Questo corredo di ELISA usa l'Panino-ELISA come il metodo. Lo stripplate di Microelisa fornito in questo corredo è stato ricoperto prima con un anticorpo specifico a IL2R. Le norme o i campioni si aggiungono ai pozzi appropriati dello stripplate di Microelisa e si sono combinati all'anticorpo specifico. Poi una perossidasi del rafano (HRP) - anticorpo coniugato specifico per IL2R si aggiunge bene ad ogni stripplate di Microelisa ed è incubata. Le componenti libere sono lavate via. La soluzione del substrato di TMB si aggiunge ad ogni pozzo. Soltanto quei pozzi che contengono IL2R e HRP hanno coniugato l'anticorpo di thrombomodulin sembreranno blu a colori e poi ingialliranno dopo l'aggiunta della soluzione di arresto. La densità ottica (OD) è misurata spettrofotometricamente ad una lunghezza d'onda di 450 nanometro. Il valore del OD è proporzionale alla concentrazione di IL2R. Potete calcolare la concentrazione di IL2R nei campioni confrontando il OD dei campioni alla curva standard.

Note:

• Immagazzini il corredo a 4°C sopra la ricevuta. Il corredo dovrebbe essere equilibrato alla temperatura ambiente prima dell'analisi. Rimuova tutte le strisce non necessarie dal piatto Anticorpo-rivestito di IL2R, risigillile in stagnola a chiusura lampo e tenga a 4°C.

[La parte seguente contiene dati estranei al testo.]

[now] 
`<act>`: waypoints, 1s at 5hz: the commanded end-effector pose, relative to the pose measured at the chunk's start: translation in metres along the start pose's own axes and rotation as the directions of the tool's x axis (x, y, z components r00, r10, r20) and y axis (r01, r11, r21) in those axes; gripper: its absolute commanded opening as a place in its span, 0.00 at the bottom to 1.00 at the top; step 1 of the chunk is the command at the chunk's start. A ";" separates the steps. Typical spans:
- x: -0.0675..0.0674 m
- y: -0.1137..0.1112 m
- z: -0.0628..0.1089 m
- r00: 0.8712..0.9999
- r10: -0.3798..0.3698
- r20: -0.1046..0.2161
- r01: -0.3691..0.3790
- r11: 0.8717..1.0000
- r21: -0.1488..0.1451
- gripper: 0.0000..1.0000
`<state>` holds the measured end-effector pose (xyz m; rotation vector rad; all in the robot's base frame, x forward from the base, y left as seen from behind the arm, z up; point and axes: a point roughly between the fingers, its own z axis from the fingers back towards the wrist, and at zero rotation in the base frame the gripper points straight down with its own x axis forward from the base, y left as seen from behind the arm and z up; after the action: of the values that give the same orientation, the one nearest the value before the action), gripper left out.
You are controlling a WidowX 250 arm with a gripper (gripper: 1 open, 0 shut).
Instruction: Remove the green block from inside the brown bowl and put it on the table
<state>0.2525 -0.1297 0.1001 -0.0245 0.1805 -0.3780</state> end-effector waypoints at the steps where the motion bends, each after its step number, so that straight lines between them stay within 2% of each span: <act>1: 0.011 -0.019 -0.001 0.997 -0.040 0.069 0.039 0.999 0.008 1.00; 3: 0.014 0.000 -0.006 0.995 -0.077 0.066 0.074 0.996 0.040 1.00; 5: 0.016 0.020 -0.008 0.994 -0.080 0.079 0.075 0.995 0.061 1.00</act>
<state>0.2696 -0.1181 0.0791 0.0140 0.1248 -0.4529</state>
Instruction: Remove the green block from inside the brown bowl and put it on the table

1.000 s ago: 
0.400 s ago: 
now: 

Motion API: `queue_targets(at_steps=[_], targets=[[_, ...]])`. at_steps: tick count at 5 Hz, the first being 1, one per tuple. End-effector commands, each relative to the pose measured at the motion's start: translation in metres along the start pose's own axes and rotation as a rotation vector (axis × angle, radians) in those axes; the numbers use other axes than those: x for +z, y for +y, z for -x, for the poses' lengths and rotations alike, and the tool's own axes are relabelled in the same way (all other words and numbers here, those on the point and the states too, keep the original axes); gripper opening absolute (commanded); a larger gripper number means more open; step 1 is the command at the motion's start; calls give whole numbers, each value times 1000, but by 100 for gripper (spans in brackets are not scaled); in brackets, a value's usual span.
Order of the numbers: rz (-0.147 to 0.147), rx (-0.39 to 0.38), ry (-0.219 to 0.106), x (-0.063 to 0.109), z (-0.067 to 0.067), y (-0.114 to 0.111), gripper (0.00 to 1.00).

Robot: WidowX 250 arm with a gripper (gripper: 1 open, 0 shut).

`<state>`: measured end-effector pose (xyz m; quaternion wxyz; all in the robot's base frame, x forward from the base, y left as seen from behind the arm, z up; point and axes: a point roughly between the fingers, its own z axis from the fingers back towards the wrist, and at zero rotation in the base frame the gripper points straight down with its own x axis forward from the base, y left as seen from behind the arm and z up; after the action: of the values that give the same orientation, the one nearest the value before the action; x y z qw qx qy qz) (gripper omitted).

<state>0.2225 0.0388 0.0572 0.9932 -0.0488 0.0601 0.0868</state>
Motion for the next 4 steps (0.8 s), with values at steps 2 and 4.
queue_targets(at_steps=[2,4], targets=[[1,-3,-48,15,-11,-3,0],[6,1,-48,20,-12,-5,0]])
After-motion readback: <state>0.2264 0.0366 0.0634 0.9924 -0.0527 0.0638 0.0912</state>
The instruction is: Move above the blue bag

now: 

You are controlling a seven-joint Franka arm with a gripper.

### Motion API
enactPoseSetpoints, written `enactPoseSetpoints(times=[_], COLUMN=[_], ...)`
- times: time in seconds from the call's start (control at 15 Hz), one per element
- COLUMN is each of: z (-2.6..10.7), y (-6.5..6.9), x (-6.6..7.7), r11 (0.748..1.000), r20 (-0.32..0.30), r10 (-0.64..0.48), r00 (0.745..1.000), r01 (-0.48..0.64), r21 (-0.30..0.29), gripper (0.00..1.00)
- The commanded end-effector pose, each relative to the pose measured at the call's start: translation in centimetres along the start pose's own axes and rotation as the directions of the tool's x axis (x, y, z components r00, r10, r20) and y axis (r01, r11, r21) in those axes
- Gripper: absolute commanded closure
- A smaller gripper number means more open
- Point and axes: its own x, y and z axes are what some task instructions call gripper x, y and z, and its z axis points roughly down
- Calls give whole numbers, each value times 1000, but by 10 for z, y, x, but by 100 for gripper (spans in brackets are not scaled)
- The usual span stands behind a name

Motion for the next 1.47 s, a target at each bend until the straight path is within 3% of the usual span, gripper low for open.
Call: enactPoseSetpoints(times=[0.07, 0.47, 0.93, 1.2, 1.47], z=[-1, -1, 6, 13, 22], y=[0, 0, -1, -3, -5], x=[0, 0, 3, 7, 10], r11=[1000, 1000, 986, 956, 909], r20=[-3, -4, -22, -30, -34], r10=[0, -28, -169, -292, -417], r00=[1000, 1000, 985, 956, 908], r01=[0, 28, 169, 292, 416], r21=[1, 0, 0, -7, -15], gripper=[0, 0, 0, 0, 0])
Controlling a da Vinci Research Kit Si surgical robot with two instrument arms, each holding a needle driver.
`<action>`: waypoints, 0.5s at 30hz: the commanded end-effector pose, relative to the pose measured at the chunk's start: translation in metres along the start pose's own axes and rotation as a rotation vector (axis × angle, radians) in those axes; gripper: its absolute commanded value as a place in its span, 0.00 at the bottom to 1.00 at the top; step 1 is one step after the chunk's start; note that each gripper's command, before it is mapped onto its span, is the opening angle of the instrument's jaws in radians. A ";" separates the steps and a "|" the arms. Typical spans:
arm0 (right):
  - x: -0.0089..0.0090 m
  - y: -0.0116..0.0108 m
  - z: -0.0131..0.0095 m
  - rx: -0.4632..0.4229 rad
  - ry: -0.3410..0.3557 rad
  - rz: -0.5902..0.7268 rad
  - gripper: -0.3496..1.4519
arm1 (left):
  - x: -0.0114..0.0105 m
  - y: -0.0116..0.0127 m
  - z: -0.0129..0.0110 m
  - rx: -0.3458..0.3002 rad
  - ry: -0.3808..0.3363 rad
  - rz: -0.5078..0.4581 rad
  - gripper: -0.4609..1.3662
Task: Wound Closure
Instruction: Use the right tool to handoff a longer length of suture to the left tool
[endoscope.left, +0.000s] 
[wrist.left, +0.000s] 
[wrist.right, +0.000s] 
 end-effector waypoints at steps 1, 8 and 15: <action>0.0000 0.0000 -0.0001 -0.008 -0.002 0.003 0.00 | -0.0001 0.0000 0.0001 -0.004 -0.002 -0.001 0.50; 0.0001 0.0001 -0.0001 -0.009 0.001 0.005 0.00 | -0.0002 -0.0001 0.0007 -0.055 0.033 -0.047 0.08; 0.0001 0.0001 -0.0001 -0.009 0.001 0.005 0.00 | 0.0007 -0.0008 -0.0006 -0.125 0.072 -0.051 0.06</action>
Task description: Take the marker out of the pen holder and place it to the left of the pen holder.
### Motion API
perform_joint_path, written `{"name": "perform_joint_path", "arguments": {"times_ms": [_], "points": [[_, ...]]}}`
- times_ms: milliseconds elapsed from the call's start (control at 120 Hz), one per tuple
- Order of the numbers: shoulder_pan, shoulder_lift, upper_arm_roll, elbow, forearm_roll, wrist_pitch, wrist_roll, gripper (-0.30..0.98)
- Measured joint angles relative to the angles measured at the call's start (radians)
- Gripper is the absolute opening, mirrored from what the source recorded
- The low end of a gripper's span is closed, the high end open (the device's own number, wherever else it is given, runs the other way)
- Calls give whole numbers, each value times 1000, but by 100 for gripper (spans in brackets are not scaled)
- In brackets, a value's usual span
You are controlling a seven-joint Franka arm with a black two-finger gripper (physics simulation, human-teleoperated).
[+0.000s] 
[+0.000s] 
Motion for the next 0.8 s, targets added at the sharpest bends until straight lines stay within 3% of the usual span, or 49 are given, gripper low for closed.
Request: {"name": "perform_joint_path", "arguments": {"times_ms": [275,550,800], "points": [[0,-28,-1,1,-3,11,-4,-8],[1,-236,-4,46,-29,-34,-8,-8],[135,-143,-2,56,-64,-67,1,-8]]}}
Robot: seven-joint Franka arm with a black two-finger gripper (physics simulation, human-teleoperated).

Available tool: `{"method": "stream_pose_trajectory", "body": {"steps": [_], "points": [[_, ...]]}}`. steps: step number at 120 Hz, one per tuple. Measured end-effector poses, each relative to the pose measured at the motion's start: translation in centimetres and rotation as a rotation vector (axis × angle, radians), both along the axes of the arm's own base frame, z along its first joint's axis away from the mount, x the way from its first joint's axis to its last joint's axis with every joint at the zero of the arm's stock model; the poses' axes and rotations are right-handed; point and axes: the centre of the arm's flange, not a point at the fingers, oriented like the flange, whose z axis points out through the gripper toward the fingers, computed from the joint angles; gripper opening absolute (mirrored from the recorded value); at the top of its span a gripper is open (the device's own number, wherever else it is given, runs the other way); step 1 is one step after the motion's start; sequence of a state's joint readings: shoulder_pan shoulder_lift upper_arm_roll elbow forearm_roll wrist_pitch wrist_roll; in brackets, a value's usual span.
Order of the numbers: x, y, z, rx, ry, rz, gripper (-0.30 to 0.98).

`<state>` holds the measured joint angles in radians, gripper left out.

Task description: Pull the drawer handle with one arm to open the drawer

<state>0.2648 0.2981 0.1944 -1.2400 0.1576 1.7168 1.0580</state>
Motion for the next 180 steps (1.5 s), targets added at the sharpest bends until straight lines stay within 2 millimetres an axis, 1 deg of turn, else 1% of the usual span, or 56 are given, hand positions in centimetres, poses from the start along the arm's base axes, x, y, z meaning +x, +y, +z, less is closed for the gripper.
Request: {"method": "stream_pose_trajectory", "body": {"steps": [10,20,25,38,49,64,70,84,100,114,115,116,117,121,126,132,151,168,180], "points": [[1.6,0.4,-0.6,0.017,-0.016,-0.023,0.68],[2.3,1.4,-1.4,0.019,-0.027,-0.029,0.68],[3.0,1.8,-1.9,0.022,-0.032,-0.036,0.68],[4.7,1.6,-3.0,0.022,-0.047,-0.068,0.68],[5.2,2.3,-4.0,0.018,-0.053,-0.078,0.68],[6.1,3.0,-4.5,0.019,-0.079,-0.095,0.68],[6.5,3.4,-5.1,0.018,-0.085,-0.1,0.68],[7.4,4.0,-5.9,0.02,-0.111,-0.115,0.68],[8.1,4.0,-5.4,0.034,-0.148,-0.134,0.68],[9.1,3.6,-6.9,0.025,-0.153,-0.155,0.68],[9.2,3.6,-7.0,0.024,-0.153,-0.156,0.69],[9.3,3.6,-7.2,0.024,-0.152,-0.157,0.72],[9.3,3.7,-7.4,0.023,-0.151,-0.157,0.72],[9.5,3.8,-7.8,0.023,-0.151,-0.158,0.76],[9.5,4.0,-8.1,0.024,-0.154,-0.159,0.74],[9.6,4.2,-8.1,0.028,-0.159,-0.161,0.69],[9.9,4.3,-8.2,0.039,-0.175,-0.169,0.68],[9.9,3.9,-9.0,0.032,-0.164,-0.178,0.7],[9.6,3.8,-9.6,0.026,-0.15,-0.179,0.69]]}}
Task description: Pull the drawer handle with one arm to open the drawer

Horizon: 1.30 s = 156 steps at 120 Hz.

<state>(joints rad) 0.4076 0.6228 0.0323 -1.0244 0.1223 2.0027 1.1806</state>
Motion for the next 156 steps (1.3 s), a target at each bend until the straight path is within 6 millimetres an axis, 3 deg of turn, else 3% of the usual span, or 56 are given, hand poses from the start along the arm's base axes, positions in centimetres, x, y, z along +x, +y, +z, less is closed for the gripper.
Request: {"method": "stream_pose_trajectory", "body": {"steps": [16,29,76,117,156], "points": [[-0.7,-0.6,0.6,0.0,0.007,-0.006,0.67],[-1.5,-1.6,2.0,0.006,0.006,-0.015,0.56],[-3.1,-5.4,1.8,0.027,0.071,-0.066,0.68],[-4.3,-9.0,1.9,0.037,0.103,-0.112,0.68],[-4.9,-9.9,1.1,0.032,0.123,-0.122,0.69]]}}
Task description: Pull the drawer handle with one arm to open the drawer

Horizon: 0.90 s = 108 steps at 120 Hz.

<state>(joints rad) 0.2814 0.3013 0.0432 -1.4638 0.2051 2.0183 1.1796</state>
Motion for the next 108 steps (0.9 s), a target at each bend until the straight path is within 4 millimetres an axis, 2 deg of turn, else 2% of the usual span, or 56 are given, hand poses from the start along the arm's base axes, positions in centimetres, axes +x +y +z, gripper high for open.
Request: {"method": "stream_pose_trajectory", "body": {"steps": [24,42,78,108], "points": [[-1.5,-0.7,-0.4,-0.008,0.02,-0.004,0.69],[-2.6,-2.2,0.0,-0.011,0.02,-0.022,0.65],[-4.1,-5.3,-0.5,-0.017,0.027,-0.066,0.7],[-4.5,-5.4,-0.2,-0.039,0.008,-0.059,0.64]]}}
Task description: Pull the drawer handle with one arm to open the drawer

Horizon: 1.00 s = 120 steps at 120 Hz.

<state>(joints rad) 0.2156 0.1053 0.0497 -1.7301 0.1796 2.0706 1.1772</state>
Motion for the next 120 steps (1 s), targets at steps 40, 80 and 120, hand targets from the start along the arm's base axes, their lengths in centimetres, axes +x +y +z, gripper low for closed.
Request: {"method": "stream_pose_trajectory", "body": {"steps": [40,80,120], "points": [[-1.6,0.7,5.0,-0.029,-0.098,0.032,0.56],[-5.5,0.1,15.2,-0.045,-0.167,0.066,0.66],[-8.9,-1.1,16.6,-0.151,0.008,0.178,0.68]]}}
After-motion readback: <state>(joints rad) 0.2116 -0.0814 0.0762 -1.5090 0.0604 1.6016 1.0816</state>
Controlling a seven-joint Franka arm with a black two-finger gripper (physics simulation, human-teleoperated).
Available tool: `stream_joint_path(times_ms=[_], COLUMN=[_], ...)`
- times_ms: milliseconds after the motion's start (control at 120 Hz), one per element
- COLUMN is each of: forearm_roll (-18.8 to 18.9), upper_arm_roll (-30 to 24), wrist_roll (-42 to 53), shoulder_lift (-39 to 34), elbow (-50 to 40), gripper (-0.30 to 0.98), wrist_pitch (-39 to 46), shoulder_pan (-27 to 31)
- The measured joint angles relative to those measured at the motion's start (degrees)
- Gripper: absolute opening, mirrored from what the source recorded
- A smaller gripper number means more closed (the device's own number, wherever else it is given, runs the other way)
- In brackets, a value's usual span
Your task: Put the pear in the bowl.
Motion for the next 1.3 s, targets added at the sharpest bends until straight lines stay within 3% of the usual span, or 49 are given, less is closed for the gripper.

• I precipitati possono comparire nell'amplificatore lavante concentrato. Riscaldi prego l'amplificatore per dissolvere tutti i precipitati, che non colpiranno i risultati.
• La pipetta accurata dovrebbe essere utilizzata per evitare l'errore sperimentale. I campioni dovrebbero aggiungersi al Microplate in meno di 5 minuti. Se tantissimi campioni sono inclusi, la pipetta del canale multiplo è raccomandata.
• La curva standard dovrebbe essere inclusa in ogni analisi. I pozzi ripiegati sono raccomandati. Se il valore del OD del campione è maggior del primo pozzo delle norme, diluisca prego il campione (tempi di n) prima della prova. Nel calcolare la concentrazione originale di thrombomodulin, moltiplichi prego il fattore totale di diluizione (XnX5).
• Per evitare la contaminazione trasversale, i sigillatori di Microplate sono per uso di una volta soltanto.
• Tenga prego il substrato a partire da luce.
• Tutta l'operazione dovrebbe essere accordo con le istruzioni del produttore rigorosamente. I risultati determinati dal lettore del piatto di microtitolo.
• Tutti i campioni, lavando l'amplificatore e gli sprechi dovrebbero essere trattati come gli agenti infettante.
• I reagenti dai lotti differenti non dovrebbero essere mescolati.